Fronted by Elijah Miller, with John Kleber on lead guitar and Joan Chew on bass, the Brooklyn trio's second album is a collection of brooding indie psych folk hung around the concept of, as it says in the notes, "our generational search for luxury and ease at the expense of other people's further-away-lives."
As such, it opens with the chugging bassline and brooding keys of 'Taxidermy Eden', an update on the Adam and Eve story where ennui has supplanted wonder, waiting for the world in stasis to end, squally guitars taking it to the close. The ragga rhythm-like 'Waste All The Time' introduces Joy Division hollow drums as it builds to an anthem flourish, then along comes the album's conceptual centrepoint, 'A Medication List'. Influenced by the juggernaut driving krautrock rhythms of Can, it has Miller addressing his late father's early-onset Parkinson's and his lengthy struggle to combat it, much of the lyric comprising of exactly what the title states, as echoes of Bowie enter the mix in the final stages.

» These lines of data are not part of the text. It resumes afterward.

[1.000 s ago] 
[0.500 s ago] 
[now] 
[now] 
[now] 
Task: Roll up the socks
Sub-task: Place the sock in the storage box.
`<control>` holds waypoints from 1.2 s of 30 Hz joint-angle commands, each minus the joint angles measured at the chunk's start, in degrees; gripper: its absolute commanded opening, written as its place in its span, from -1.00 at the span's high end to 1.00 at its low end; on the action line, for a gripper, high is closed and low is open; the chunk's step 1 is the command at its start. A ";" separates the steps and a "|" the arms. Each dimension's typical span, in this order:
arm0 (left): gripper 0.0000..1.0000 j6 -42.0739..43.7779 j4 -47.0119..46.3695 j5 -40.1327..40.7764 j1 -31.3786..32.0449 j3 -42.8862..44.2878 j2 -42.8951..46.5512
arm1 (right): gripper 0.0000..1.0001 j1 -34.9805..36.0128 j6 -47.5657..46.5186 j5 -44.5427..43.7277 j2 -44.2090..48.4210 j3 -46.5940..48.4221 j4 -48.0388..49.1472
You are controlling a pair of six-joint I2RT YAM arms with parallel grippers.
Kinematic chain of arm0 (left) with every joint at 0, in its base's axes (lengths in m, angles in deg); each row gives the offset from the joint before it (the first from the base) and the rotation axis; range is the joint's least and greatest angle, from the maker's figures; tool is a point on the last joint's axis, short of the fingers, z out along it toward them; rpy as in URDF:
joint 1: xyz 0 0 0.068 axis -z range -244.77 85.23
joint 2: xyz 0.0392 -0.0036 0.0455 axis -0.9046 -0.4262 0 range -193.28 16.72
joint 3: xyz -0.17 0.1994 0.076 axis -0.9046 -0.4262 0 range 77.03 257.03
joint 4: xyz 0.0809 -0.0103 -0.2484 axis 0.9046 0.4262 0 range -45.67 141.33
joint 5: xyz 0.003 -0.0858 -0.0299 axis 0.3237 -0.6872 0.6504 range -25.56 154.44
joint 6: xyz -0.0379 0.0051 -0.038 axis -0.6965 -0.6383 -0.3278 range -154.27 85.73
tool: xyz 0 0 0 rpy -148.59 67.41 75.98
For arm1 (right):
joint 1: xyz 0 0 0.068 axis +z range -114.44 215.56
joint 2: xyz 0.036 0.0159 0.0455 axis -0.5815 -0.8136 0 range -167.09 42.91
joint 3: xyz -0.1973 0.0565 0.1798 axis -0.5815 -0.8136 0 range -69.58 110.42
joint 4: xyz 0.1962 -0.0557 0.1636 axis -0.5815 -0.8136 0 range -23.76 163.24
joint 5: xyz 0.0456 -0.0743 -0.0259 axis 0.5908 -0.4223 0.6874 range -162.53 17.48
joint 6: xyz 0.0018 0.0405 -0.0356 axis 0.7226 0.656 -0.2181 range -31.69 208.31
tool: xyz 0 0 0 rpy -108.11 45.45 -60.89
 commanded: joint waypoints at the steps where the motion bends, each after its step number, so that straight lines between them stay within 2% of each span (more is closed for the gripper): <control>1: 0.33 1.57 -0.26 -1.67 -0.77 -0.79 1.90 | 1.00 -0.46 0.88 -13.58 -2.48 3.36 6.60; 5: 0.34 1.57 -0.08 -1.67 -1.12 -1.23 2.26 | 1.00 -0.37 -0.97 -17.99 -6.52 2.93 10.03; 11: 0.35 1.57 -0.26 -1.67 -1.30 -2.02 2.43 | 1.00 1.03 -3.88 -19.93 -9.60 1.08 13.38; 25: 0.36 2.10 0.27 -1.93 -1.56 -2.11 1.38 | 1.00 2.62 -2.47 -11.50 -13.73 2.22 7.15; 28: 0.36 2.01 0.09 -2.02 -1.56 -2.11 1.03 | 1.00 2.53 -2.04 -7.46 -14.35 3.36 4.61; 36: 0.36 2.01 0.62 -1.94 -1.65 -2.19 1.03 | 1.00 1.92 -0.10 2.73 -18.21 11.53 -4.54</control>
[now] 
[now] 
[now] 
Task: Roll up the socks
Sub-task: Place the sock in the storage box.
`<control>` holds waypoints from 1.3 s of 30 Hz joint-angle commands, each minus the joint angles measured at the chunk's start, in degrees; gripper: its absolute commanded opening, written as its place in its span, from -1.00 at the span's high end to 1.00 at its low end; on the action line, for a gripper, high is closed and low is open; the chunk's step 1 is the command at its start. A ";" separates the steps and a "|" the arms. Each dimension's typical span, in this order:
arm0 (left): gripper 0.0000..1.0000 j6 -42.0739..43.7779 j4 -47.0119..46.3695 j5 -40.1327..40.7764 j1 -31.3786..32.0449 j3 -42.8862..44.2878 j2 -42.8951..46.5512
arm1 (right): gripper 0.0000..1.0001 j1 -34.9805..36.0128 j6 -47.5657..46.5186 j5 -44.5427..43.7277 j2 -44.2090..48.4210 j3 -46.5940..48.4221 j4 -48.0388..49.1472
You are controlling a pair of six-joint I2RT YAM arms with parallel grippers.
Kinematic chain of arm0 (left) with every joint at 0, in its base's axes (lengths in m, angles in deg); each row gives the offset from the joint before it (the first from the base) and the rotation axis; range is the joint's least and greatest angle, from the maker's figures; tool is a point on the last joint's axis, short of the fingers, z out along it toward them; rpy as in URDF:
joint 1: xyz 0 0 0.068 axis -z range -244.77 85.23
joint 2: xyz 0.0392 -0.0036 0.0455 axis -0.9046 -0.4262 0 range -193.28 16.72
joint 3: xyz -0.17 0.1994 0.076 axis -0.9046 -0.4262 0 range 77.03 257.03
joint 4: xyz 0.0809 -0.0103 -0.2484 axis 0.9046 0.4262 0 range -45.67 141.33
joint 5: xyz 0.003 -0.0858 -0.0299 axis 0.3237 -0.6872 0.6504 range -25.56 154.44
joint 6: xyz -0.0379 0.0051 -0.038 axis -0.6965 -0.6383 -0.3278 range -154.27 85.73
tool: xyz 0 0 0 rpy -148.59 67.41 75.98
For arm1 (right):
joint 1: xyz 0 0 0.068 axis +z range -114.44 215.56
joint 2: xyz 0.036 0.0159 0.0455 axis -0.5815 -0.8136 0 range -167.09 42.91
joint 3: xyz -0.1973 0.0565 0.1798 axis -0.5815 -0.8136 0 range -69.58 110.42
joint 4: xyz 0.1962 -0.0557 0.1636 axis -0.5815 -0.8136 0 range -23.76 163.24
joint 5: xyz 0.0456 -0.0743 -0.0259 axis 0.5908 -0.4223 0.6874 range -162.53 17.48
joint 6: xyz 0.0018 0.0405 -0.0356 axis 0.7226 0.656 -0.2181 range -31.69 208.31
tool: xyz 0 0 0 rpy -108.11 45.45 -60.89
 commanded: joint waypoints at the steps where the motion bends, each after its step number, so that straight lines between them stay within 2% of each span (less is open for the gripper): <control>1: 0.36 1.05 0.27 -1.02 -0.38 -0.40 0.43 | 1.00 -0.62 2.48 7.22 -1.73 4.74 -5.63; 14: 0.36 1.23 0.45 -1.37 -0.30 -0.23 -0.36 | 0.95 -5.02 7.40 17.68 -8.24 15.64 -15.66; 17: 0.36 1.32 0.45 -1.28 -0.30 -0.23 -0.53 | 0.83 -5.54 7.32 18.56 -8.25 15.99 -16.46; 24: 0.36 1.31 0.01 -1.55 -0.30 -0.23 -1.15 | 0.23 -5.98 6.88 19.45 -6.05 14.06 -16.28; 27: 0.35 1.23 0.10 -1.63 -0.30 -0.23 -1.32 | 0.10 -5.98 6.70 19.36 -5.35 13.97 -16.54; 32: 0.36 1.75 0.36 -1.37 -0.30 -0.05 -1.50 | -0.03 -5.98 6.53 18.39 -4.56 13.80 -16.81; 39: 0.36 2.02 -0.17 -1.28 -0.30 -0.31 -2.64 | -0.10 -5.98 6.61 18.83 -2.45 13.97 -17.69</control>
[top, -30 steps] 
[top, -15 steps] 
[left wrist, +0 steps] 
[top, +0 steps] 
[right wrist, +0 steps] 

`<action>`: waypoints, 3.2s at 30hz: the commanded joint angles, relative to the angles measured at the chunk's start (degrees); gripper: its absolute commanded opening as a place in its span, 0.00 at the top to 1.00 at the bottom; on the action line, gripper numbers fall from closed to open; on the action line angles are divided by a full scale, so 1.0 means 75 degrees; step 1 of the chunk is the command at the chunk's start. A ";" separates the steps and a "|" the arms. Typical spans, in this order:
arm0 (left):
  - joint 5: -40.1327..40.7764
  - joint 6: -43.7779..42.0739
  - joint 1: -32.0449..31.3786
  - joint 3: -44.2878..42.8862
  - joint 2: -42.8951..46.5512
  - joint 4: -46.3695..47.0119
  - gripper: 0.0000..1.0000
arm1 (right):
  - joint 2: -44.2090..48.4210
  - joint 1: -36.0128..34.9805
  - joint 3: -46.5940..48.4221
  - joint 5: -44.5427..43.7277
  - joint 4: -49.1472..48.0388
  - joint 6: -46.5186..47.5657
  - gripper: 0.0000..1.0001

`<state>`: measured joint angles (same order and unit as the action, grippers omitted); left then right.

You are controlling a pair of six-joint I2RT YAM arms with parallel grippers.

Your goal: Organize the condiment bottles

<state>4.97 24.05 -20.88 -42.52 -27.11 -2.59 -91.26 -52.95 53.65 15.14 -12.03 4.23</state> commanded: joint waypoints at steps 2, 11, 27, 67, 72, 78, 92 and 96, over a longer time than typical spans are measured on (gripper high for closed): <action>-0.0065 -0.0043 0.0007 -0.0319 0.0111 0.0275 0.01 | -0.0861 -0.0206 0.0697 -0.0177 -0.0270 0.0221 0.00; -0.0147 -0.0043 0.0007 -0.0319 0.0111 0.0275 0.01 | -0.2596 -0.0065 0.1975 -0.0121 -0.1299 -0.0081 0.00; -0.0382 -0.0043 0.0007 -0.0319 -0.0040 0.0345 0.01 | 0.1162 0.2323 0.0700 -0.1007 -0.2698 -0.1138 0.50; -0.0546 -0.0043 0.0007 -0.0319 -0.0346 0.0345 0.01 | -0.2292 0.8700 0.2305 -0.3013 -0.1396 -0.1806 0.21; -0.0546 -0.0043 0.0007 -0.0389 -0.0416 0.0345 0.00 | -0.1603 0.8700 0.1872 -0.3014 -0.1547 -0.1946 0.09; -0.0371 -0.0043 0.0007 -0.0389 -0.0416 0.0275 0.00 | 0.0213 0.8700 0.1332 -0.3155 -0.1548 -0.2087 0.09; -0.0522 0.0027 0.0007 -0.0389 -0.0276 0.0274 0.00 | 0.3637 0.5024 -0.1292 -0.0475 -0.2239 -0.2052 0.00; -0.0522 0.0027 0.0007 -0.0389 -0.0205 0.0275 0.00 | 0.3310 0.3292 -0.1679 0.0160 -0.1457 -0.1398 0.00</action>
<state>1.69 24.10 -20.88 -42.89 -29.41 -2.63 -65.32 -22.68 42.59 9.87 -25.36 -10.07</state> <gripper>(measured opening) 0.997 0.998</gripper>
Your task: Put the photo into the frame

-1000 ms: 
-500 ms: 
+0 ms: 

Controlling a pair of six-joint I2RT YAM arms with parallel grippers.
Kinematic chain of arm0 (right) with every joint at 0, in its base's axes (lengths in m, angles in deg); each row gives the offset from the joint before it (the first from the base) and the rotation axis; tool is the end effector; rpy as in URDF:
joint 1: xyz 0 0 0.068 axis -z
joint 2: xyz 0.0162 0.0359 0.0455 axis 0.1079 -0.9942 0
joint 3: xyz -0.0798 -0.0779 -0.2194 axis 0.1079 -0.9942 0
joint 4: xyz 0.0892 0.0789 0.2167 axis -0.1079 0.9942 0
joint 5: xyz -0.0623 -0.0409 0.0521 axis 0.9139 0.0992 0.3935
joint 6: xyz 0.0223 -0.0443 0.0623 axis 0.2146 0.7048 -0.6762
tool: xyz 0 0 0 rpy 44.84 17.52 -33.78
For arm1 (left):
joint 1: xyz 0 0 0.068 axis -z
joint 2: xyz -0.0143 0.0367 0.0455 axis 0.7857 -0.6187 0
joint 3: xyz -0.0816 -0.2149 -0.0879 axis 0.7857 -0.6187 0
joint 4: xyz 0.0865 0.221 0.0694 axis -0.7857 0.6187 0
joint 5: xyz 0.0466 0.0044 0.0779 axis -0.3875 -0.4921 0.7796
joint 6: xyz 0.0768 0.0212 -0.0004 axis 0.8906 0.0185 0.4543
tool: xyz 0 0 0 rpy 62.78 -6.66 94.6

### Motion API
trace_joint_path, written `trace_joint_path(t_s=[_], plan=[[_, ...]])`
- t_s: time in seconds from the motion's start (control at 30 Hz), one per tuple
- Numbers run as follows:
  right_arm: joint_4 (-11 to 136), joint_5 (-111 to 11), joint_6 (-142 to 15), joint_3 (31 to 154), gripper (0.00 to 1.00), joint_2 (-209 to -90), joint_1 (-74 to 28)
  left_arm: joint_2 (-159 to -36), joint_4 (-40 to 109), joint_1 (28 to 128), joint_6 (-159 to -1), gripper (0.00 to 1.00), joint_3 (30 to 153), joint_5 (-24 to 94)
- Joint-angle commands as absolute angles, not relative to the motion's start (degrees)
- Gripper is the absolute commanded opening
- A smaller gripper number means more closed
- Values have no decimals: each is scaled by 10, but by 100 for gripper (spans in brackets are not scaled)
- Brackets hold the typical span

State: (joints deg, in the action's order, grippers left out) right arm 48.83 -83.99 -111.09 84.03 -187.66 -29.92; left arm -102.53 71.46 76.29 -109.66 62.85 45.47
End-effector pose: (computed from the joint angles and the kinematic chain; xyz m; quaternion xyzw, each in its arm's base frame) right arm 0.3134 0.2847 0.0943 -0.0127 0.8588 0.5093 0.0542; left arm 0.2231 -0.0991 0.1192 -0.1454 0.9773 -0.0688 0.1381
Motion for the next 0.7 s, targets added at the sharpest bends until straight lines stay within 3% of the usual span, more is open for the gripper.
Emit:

One of the folkiest numbers vocally, the irony-laden 'American Triumph' continues the theme of medical palliatives and extends it into the field of control ("it's your brain but it's our business") while, elsewhere, the slow march dirge 'RG 40' mines similar territory with an optimistic sheen ("you got good news/Split molecules"), 'Golden Age Addiction' ("so many choices, nobody can blame you") rides a nervy pizzicato keyboards riff before exploding into a soaring guitar solo and, another list-centric lyric, the Bowieseque swaying 'The Company You Keep' returns to the notion of control ("there are slaves in the soles of your sneakers…there are slaves in the diamonds that you gave to your love.. there are slaves in the eyes watching down from above."
If there's a hint of Roger Waters there, it's more explicit on the keys-backed narcotic sway of 'Smoke and Lungs' with its dreamy singalong chorus, the album winding down with the jazz-inflected, bass-heavy 'Fractions', another early Bowie nod on 'India Oil' (returning to the search for miracle cures), the scat-intro rhythmic lope of 'A Memory Made' and the riff-driven, heavy circling drum pattern of 'Dreaming of Flying' with its digression into psychedelic pastures. It all ends in epic form with the ten-minute, guitar frameworked 'For Jack', a comedown instrumental that plays like the fluctuating graph on a heart monitor, riding to peaks before finally ebbing away on a sonic wash of white noise.
Admittedly, not one for those who like their psych-folk/rock parameters well-defined, but if you're prepared to ride the tides of its musical and thematic flow, this has much to offer.